> [Aim of the task]: In the entries below, identify every line with the string "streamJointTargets" and copy it.

Records excerpted from a collection:
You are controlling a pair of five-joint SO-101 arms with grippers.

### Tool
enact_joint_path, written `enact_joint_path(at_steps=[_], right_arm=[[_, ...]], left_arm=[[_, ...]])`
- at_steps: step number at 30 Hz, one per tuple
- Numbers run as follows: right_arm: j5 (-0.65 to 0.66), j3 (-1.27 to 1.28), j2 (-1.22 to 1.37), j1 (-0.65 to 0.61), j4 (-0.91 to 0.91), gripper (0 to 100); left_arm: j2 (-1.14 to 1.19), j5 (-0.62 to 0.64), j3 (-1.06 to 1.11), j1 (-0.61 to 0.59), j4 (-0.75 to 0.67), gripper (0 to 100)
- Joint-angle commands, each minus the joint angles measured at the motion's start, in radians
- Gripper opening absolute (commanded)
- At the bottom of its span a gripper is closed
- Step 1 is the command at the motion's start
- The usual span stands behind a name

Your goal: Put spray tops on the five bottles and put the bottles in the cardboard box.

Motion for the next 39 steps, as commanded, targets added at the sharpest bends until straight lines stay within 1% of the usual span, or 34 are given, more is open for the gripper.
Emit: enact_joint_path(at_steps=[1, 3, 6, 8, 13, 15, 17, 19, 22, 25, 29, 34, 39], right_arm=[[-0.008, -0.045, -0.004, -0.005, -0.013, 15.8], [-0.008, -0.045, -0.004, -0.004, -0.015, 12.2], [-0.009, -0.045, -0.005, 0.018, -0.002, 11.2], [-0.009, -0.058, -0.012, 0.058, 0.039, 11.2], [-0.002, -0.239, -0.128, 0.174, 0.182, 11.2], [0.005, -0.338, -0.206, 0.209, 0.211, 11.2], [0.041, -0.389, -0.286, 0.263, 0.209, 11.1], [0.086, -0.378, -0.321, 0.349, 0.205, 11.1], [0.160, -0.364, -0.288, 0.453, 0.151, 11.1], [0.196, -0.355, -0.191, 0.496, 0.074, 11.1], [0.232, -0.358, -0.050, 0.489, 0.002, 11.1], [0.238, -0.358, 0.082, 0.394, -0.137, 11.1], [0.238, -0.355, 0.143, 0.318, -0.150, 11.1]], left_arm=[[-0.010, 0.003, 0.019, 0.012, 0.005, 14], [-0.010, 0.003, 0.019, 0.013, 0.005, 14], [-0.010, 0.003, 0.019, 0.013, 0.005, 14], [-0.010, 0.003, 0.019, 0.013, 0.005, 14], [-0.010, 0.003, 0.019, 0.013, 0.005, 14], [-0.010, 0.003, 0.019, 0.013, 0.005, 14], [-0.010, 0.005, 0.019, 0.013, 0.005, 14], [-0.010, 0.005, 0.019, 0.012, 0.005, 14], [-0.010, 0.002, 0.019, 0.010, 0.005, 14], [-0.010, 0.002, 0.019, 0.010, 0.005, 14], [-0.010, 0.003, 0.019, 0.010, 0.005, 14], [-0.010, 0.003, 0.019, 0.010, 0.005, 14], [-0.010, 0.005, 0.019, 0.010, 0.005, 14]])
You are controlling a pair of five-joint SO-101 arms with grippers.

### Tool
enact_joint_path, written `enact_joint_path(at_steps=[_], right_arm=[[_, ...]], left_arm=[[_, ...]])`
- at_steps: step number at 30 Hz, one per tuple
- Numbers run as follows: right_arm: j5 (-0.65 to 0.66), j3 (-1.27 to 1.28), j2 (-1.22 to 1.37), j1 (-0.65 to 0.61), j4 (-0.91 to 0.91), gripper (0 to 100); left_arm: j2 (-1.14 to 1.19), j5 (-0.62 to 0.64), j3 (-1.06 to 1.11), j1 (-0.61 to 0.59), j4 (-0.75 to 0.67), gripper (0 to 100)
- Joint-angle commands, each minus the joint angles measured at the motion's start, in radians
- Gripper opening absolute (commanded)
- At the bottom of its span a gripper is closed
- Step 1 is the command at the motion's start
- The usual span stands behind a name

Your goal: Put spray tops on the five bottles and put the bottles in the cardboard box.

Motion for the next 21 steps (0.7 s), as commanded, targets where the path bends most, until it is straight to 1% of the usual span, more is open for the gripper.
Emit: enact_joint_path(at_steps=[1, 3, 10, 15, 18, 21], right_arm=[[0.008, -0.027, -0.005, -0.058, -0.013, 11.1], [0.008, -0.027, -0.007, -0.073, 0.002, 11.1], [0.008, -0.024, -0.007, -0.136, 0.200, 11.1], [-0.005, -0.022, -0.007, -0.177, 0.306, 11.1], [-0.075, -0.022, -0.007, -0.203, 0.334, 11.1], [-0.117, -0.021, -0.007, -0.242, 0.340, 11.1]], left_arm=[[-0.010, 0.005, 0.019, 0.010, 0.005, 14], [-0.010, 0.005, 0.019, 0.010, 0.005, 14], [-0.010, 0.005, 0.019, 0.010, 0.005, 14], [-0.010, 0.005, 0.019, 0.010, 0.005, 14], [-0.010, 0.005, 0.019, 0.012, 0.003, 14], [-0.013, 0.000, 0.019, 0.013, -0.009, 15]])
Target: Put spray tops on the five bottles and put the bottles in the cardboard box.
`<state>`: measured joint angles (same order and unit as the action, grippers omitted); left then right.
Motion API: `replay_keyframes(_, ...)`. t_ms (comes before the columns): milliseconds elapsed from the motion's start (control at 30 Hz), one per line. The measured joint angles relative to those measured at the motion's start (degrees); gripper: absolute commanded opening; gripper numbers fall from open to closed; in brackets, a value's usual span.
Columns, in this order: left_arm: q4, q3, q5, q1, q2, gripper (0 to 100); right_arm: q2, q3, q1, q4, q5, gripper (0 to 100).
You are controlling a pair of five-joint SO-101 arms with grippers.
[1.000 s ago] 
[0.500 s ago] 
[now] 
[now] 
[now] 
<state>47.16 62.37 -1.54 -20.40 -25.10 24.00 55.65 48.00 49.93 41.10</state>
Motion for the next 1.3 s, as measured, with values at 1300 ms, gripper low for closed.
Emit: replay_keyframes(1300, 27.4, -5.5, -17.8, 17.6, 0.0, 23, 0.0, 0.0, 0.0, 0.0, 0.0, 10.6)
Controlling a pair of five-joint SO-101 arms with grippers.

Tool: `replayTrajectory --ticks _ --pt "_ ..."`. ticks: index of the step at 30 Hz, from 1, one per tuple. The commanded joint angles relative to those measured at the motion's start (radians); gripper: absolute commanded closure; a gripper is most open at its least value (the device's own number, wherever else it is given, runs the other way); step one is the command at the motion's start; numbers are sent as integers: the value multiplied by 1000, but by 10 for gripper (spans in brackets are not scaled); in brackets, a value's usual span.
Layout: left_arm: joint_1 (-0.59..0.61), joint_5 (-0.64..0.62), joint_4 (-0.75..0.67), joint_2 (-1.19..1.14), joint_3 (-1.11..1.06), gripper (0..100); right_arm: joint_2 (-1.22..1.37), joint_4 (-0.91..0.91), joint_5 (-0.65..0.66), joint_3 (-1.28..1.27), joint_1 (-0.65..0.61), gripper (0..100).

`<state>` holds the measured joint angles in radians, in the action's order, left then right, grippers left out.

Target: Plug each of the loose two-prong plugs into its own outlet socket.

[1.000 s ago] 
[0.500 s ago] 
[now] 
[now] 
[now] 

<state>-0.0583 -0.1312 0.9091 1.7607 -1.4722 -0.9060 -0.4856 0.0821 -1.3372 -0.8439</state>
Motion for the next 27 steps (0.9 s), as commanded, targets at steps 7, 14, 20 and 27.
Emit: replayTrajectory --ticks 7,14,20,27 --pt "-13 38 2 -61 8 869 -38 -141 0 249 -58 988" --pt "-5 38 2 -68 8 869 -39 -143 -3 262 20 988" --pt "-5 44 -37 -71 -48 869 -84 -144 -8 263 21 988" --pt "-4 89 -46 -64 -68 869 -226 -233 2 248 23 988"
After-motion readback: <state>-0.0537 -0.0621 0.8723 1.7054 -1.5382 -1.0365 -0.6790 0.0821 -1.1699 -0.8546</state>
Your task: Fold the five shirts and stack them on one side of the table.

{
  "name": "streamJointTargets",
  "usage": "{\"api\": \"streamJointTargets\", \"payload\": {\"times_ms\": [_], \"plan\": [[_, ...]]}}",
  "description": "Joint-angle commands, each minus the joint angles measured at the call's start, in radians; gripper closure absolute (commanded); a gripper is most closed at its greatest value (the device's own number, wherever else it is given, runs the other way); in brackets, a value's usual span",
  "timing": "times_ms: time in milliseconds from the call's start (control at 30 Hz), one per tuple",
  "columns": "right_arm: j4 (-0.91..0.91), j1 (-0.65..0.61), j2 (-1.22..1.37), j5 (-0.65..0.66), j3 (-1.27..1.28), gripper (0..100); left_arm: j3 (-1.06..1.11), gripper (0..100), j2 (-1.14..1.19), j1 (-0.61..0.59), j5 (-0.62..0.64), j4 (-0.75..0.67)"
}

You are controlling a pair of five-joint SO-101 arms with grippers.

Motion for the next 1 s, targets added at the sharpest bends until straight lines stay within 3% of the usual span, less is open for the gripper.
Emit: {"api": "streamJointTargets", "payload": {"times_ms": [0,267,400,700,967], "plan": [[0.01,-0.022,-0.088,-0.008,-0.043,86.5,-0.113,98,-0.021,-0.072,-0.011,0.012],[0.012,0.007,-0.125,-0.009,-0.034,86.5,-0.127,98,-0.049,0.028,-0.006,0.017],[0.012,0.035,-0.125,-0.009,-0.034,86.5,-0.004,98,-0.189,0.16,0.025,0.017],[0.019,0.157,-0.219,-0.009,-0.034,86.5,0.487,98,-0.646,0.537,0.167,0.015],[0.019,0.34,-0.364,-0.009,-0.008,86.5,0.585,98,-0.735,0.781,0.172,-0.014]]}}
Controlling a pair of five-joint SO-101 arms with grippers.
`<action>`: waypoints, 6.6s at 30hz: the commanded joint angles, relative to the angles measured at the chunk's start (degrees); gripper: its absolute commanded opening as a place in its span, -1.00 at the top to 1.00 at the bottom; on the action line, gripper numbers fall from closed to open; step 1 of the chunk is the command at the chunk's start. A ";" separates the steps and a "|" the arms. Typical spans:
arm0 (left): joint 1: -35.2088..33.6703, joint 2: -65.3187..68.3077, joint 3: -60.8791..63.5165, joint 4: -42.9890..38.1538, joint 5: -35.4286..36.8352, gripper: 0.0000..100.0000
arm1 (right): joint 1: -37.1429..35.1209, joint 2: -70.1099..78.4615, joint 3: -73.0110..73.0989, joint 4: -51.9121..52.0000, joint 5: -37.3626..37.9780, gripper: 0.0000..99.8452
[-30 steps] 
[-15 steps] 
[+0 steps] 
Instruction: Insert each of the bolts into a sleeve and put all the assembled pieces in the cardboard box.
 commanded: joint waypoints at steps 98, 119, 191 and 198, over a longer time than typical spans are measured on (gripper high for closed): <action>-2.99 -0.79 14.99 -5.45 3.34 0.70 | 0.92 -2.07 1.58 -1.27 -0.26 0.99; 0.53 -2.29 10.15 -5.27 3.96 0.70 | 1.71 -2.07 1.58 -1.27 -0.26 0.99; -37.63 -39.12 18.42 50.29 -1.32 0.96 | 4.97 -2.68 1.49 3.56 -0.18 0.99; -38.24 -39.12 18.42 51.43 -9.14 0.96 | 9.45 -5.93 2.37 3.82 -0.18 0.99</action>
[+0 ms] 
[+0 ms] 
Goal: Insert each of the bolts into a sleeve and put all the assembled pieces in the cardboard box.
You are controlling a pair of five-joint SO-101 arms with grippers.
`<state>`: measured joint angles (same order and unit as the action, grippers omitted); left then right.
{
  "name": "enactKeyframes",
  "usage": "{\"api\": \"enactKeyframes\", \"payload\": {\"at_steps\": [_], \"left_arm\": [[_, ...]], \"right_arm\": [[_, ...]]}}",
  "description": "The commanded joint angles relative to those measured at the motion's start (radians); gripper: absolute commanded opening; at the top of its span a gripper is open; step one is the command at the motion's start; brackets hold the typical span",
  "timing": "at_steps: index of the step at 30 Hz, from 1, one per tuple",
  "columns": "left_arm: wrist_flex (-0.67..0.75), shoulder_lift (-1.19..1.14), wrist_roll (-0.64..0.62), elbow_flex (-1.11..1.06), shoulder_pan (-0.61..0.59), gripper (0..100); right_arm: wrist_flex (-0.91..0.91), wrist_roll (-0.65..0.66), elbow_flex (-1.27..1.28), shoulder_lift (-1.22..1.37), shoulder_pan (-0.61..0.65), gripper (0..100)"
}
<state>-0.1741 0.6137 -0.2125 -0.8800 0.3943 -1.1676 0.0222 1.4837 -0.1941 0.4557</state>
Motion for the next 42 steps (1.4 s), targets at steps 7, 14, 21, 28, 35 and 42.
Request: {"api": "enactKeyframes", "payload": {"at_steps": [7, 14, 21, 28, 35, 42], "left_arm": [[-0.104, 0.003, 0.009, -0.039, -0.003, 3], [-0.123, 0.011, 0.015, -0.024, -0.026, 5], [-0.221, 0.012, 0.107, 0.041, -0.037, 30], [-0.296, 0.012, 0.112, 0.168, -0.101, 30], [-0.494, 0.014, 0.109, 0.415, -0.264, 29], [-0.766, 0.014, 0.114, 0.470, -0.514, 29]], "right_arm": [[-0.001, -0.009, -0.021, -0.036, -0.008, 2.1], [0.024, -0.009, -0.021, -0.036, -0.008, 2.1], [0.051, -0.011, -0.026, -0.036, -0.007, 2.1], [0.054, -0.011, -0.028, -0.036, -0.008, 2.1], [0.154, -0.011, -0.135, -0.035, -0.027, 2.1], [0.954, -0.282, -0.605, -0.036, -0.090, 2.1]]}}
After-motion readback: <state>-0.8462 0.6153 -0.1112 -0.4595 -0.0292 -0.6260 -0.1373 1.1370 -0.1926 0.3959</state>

> [Written reply]:
  "name": "streamJointTargets",
  "usage": "{\"api\": \"streamJointTargets\", \"payload\": {\"times_ms\": [_], \"plan\": [[_, ...]]}}",
Emit: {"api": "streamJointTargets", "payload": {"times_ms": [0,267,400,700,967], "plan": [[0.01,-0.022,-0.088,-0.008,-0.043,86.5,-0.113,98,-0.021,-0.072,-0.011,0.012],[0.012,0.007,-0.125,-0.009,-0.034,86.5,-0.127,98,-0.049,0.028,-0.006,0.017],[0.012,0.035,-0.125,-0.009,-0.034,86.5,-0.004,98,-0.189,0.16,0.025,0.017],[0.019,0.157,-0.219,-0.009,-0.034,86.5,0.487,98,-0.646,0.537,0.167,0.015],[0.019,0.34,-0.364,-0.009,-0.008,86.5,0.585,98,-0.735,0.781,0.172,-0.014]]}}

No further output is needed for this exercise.